### WHAT YOU HAVE TO DO
Reproduce the listing below exactly, except for its pictures.

### DATA EXTRACT
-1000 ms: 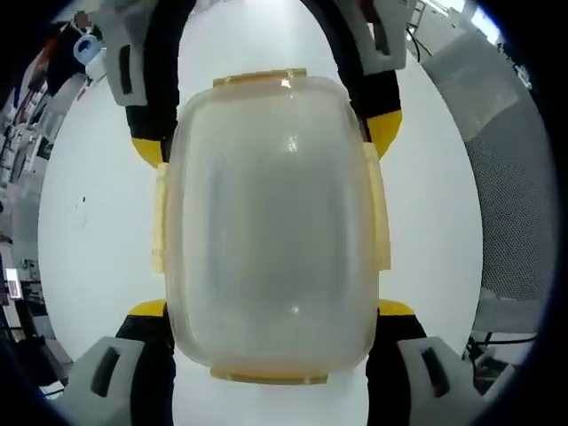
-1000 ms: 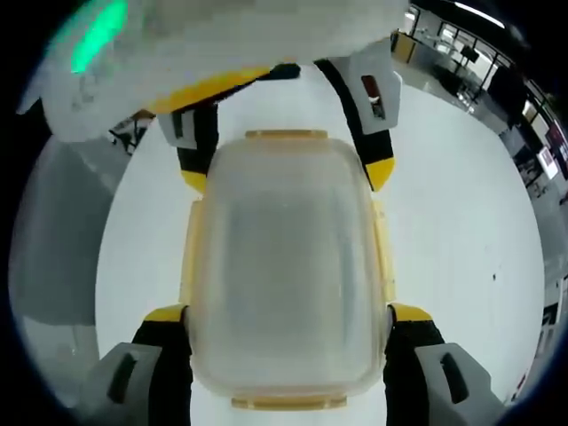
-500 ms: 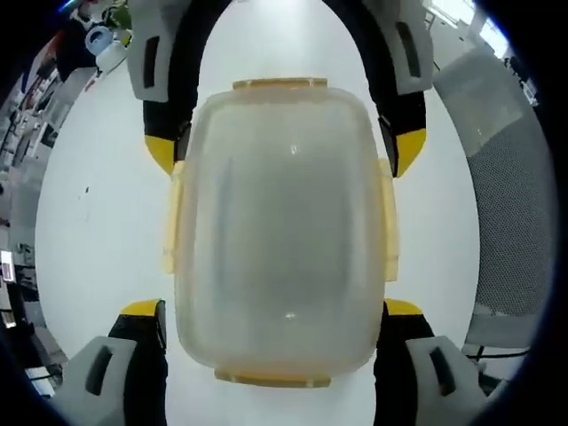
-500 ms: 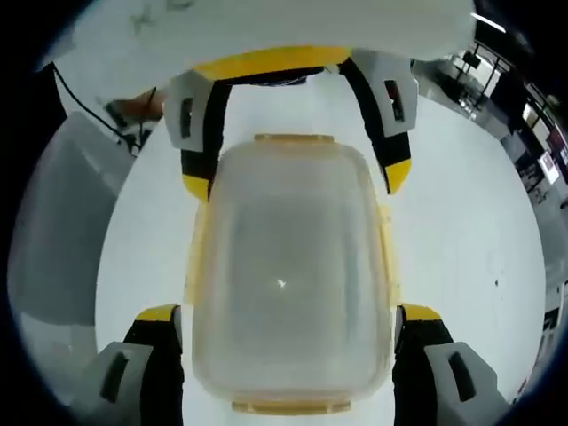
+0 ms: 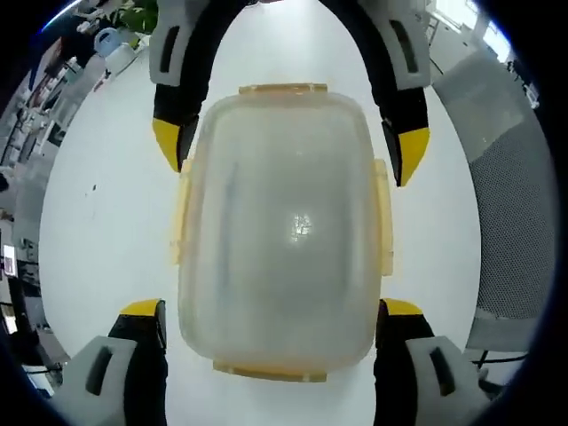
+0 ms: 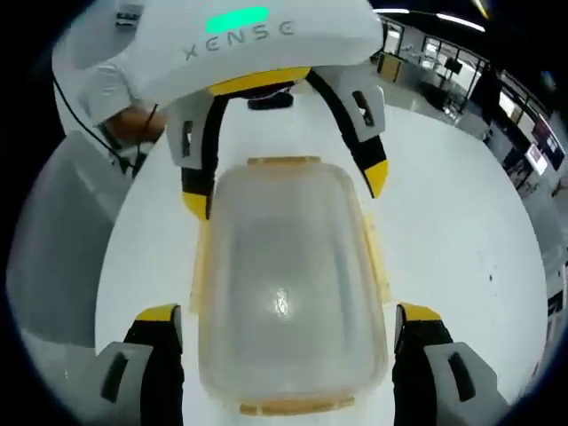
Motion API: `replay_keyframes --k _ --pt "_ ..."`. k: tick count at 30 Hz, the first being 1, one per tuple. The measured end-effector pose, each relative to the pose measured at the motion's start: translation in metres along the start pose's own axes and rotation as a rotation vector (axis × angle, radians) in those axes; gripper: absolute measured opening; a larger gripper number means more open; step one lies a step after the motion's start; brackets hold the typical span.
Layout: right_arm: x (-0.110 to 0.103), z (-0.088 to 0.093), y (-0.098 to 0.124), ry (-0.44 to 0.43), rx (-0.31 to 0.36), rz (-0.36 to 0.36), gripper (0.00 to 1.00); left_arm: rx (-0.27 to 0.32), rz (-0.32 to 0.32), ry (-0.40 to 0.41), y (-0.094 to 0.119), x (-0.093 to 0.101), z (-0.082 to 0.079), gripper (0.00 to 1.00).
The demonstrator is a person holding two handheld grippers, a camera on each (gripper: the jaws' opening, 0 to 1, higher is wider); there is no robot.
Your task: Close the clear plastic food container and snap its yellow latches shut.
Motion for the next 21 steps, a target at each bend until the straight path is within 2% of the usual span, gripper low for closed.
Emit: replay_keyframes --k 15,21 --pt "-0.003 0.009 0.01 -0.046 0.029 0.038 1.0 0.05 -0.012 0.049 0.005 0.008 0.01 0.99" --pt "-0.002 0.01 0.016 -0.08 0.062 0.065 1.0 0.09 -0.018 0.109 0.008 0.008 0.017 0.99"
Point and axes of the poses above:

### TASK ANSWER
-1000 ms: 
-1000 ms: 
-500 ms: 
-500 ms: 
+0 ms: 
+0 ms: 
Motion API: `replay_keyframes --k _ --pt "_ ..."`. k: tick count at 30 Hz, the first being 1, one per tuple. The measured end-effector pose, each relative to the pose measured at the motion's start: translation in metres along the start pose's own axes and rotation as a rotation vector (axis × angle, radians) in those axes; gripper: absolute measured opening; a larger gripper number means more open; step one lies a step after the motion's start; brackets hold the typical span.
Layout: right_arm: x (-0.110 to 0.103), z (-0.088 to 0.093), y (-0.098 to 0.124), ry (-0.44 to 0.43), rx (-0.31 to 0.36), rz (-0.36 to 0.36), gripper (0.00 to 1.00); left_arm: rx (-0.27 to 0.32), rz (-0.32 to 0.32), ry (-0.40 to 0.41), y (-0.094 to 0.119), x (-0.093 to 0.101), z (-0.082 to 0.079), gripper (0.00 to 1.00).
The demonstrator is a person holding two handheld grippers, a camera on each (gripper: the jaws' opening, 0 to 1, higher is wider); there is no robot.
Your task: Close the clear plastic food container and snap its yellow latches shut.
Motion for the next 21 steps, a target at each bend until the straight path is within 2% of the usual span, gripper low for closed.
Emit: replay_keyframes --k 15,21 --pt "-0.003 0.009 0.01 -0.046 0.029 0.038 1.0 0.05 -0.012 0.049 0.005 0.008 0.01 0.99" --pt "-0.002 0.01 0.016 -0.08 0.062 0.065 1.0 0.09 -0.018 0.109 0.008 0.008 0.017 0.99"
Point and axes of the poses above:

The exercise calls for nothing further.